Along with improving economic conditions, PE groups had a very successful fundraising year in 2014. According to the 2015 U.S. PE Breakdown report published by Pitchbook, 90 percent of PE fund closings hit their targets in 2014—the most in the last decade and significantly higher than the 79 percent and 69 percent rates in 2013 and 2012, respectively. These funds raised $189 billion during 2014, bringing the U.S. PE capital overhang to $535 billion, as shown in Figure 1 below. The increased demand from the capital overhang has been one factor leading to increased multiples on middle-market transactions over the last several years, commonly expressed as transaction enterprise value (TEV) divided by earnings before interest, taxes, depreciation and amortization (EBITDA), as shown in Figure 2 below.
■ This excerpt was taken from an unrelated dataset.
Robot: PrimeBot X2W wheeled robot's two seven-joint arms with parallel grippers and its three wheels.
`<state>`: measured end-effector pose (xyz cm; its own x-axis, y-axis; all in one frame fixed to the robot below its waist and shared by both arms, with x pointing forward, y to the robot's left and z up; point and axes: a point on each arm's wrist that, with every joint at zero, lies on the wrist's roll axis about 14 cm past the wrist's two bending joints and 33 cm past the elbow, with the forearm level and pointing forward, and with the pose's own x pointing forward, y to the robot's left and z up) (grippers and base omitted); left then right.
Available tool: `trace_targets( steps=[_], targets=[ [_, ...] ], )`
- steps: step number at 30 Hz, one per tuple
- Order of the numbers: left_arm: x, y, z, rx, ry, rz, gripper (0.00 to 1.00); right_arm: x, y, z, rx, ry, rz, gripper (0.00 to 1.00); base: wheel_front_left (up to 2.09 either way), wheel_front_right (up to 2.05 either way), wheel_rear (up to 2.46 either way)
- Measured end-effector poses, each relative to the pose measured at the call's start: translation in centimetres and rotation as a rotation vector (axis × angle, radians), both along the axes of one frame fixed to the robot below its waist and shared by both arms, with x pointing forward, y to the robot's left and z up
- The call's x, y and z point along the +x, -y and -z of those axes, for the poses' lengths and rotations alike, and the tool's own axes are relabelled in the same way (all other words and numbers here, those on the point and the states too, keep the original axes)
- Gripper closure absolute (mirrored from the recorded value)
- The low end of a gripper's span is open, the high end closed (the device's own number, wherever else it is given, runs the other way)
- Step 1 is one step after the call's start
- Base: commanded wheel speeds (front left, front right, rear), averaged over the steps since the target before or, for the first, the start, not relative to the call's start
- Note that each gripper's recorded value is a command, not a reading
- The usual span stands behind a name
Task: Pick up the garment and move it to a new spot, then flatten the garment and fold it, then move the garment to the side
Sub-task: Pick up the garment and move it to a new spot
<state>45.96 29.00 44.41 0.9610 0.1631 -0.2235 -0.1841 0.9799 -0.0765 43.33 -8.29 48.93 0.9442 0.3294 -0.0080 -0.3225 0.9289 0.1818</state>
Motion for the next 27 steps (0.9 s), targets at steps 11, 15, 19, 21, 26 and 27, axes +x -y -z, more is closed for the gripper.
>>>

The increase in TEV/EBITDA multiples has put more pressure on PE investors to select the right investment opportunities at the right price. The need for increased confidence in expected investment return, in turn, has led to increased due diligence. To properly model the business, PE investors need a thorough understanding of how the company makes money, which requires more than just a spot-check of historical financial information.
Rather than simply using due diligence to confirm the seller’s historical financial statements, our buy-side clients are consistently requesting help in understanding how the seller makes money through an in-depth analysis of the seller’s key performance indicators. In the past, a customer or product line analysis completed during due diligence only may have consisted of a sales report automatically generated from the seller’s financial reporting system. However, during the past few years, our buy-side clients have requested margins at these levels as well, which is often not provided by a system-generated report.
Rather than settling for the common seller response of “I can’t generate those reports,” we work with the seller to extract source data from various systems, allowing us to uncover and deliver seemingly inaccessible information to our clients. The raw data can be used to develop a variety of insightful metrics across multiple industries. Recent examples include:
- Analyzing the bill of materials for a manufacturer, which, when combined with sales and purchase order detail, allowed us to track raw material costs through finished goods and compute product profitability
- Using employee payroll and time reporting details for a service company, allowing us to calculate employee utilization and project profitability, which could then be summarized by customer, location and project type
- Evaluating fixed-asset detail and invoice register for an asset rental company, which allowed us to present revenues by asset number and category as well as equipment utilization and payback period
Sellers can proactively prepare for increased buy-side due diligence by evaluating key performance indicators before a buyer approaches them. This allows sellers to not only share their story, but also supplement it with meaningful supporting data. Increased due diligence frequently leads to more questions—both in volume and depth. Sellers prepared to answer the tough questions and provide data to support their responses can distinguish themselves from unprepared companies, which could affect their valuation and transaction closing time. When preparing a company for a transaction, the seller needs to remove its owner-operator hat and begin to “think like a buyer.”